As long as you still have the same working directory available (usually the case unless you’re running through Docker and not mounting a working directory from outside the container), you can pick back up just by making sure -w points to the same working directory. Also, if you’re running at 20h, it’s likely that it’s FreeSurfer’s recon-all that was taking so long. fMRIprep will only run portions of recon-all that haven’t been finished.

You may need to remove freesurfer/sub-*/scripts/IsRunning* from your output directory, otherwise recon-all will detect those and assume another job is already running.

orduek · January 22, 2019, 2:43pm

I actually run with --fs-no-reconall tag. We’re talking about 7 subjects with 2 session per subject.
I had --n-threads 10 and I have 32GB RAM. So also wondered why it takes that long…

effigies · January 22, 2019, 3:10pm

Are you running all subjects in the same fmriprep instance? I think it’s reasonably safe to assume at least an hour per BOLD series (amortizing the anatomical portion; so the marginal cost of each series goes down), so 14h as a base number is a good low-end estimate.
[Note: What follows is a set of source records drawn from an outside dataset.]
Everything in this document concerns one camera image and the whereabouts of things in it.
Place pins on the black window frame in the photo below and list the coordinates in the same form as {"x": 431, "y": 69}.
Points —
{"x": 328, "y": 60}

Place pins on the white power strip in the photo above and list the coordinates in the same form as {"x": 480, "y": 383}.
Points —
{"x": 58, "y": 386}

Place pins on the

There are a number of factors that could make them take longer, such as longer time series, multiple BOLD series per session, susceptibility-distortion-correction, etc. All this is to say that, on its face, 20h for 14 sessions isn’t overly worrying. Did any of the subjects finish? You can get a sense of the completion by looking at the output directory and comparing the number of output BOLD series to the number you expect.

Additionally, if you use --n-threads 10, the default number of threads for multi-threaded jobs (controllable via --omp-nthreads) will be 8 (we don’t see much improvement beyond 8, so that leaves space for single-core jobs). However, this means that you won’t have room to run 2 8-core jobs simultaneously, so you might be spending a lot of time with two cores mostly idle.
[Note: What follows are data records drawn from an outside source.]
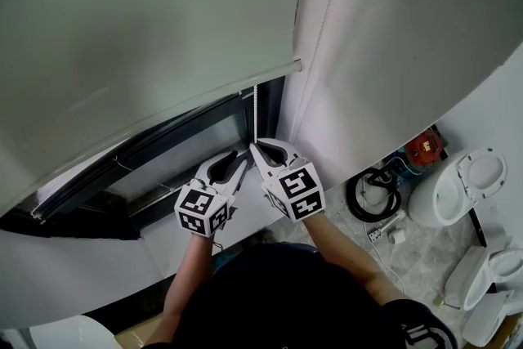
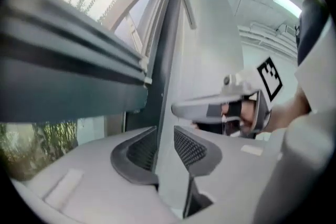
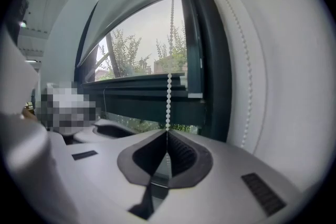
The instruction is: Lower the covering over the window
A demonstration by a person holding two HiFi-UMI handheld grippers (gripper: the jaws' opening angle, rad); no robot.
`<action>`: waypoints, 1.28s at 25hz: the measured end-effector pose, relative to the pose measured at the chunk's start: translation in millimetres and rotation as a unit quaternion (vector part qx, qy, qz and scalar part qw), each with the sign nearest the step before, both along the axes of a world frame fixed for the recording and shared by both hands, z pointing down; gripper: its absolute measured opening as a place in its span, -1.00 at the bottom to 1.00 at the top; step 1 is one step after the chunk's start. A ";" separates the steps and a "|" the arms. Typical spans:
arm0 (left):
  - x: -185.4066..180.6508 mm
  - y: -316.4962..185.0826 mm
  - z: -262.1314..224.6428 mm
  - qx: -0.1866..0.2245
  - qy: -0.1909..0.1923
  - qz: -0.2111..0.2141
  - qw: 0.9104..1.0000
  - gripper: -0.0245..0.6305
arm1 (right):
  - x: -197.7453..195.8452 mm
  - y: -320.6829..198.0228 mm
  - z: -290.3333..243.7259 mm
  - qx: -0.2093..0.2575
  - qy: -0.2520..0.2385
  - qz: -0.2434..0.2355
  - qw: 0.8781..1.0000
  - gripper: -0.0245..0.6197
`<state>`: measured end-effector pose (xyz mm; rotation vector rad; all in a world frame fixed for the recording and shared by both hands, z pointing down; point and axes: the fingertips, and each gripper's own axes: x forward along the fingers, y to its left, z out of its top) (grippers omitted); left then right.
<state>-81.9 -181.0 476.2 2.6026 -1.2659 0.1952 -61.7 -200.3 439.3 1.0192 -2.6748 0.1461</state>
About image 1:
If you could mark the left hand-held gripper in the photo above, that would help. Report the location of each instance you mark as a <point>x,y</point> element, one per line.
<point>200,212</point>

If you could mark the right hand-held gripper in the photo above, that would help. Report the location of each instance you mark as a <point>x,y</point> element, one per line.
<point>296,192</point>

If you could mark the white roller blind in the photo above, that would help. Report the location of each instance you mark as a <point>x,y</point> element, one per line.
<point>122,32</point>

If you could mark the person's right forearm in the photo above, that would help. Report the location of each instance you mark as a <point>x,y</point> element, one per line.
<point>343,253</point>

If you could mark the person's left forearm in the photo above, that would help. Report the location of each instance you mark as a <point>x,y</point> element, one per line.
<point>188,278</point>

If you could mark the person's shoe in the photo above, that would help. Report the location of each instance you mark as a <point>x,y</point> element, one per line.
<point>265,237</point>

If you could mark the white power strip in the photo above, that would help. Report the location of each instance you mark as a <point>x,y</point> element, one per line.
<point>376,235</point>

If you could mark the white plastic tube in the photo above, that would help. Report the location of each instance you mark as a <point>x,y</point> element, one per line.
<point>394,221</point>

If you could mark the person's dark shirt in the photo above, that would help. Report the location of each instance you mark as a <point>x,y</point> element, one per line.
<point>286,306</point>

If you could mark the red and blue vacuum machine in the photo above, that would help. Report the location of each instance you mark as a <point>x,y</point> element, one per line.
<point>425,147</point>

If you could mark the white round toilet bowl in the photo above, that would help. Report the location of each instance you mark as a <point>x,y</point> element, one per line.
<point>423,204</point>

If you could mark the closed brown cardboard box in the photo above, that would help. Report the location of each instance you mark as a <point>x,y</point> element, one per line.
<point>139,337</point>

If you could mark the black threshold strip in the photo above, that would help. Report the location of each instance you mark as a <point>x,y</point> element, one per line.
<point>478,229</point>

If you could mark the white ceramic basin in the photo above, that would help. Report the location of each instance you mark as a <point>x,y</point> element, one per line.
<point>69,335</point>

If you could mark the white toilet with tank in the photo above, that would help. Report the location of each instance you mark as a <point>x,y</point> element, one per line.
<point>470,280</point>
Our general recommendation for running many subjects is to run a separate fMRIPrep instance per subject, and if possible, run them in parallel on a cluster computing environment.

orduek · January 22, 2019, 3:23pm

Thank you for your help!
I think some of them did finish (producing 3 nii.gz files per BOLD file).
I have a 12 cores computer, so maybe I’ll run them subject by subject with n-threads 5 per subject.
Moving all the data to the cluster might take a lot of time by itself, so I wonder if it is the best solution…

effigies · January 22, 2019, 3:27pm

Okay. I’ll note that 5 cores will make a noticeable slowdown in ANTs registration relative to 8 cores, but it is possible that it will give the scheduler a bit more room to make more full use of your 10 cores. Just another thought, if you’re running on your regular workstation, that if your memory is being used by your other activities, you might be hitting swap, and that will absolutely kill performance.